TASK OBJECTIVE
Give the listing below again exactly, but without any of its pictures.

INFORMATION SUPPLIED START

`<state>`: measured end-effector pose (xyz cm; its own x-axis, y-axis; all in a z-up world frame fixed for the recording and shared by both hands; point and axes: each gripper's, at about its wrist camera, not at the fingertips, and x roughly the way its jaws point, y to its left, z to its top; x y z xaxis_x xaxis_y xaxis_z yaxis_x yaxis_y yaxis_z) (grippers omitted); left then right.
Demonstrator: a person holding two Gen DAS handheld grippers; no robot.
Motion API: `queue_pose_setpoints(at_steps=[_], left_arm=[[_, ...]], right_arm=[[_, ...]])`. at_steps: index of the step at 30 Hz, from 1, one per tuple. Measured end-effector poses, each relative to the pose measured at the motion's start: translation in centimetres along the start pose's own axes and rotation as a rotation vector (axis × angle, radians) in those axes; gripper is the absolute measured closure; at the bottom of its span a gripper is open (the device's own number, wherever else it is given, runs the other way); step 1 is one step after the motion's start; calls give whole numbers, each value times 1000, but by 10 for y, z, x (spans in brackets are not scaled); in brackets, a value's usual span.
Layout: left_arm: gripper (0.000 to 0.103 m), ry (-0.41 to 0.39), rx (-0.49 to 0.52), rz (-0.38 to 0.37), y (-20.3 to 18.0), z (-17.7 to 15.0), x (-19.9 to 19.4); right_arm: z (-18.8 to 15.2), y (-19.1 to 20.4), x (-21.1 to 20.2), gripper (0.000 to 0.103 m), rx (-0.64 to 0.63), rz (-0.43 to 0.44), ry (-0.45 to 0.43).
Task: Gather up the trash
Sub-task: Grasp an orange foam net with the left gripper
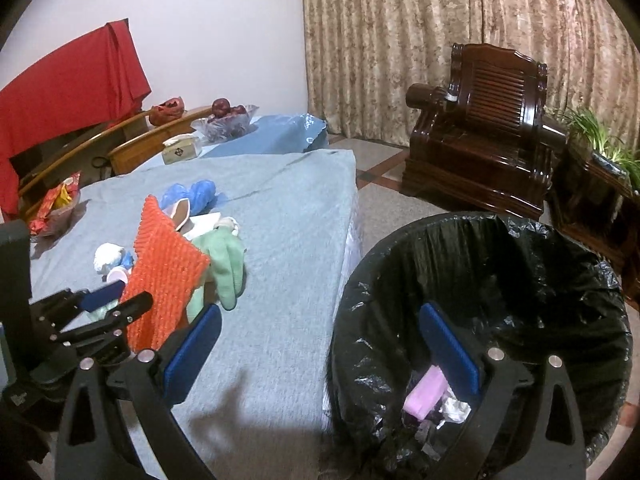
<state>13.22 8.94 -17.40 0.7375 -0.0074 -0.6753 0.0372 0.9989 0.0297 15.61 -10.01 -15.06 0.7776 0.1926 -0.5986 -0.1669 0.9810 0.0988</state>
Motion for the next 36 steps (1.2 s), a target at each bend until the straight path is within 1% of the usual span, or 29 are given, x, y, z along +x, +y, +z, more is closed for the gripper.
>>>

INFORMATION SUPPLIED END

RESPONSE TO THE EXERCISE
`<state>`: measured end-effector pose (xyz cm; its own x-axis, y-axis; all in a z-up world frame fixed for the recording and shared by both hands; point and axes: each gripper's, at about its wrist camera, not at the fingertips, and x roughly the way its jaws point, y to its left, z to its top; x y z xaxis_x xaxis_y xaxis_z yaxis_x yaxis_y yaxis_z) (grippers omitted); left then right.
Demonstrator: a person holding two Gen DAS handheld grippers; no robot.
Motion API: `queue_pose_setpoints(at_steps=[_], left_arm=[[_, ...]], right_arm=[[_, ...]])`. at_steps: index of the step at 30 Hz, from 1, one per tuple. Measured end-effector poses, each relative to the pose measured at the motion's start: translation in centimetres along the start pose's own axes and rotation as a rotation vector (axis × angle, radians) in those axes; gripper is the absolute measured closure; at the bottom of its span a gripper is open (the device's own number, wherever else it is given, runs the other way); step 1 is one step after the motion's start; calls give whole numbers, each value times 1000, but by 10 for y, z, x (spans in brackets are not scaled); in brackets, a value's usual span.
Layout: left_arm: gripper (0.000 to 0.103 m), ry (-0.41 to 0.39), rx (-0.49 to 0.52), rz (-0.38 to 0.37), y (-20.3 to 18.0), z (-17.7 to 15.0), x (-19.9 to 19.4); right_arm: z (-18.8 to 15.2), y (-19.1 to 20.4), x (-21.1 to 20.2), gripper (0.000 to 0.103 m), rx (-0.64 to 0.63), rz (-0.43 to 0.44), ry (-0.45 to 0.43).
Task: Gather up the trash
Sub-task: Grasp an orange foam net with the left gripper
<state>13.22 8.94 -17.40 0.7375 -0.0074 -0.6753 0.0372 0.9989 0.0297 15.61 -10.01 -15.06 0.7776 0.1926 -0.5986 -0.1669 0.9810 0.0988</state>
Motion for the next 36 steps (1.2 s), a target at each bend until the straight path is within 1% of the usual span, or 29 are given, x, y, z along +x, +y, +z, more is closed for the gripper.
>>>

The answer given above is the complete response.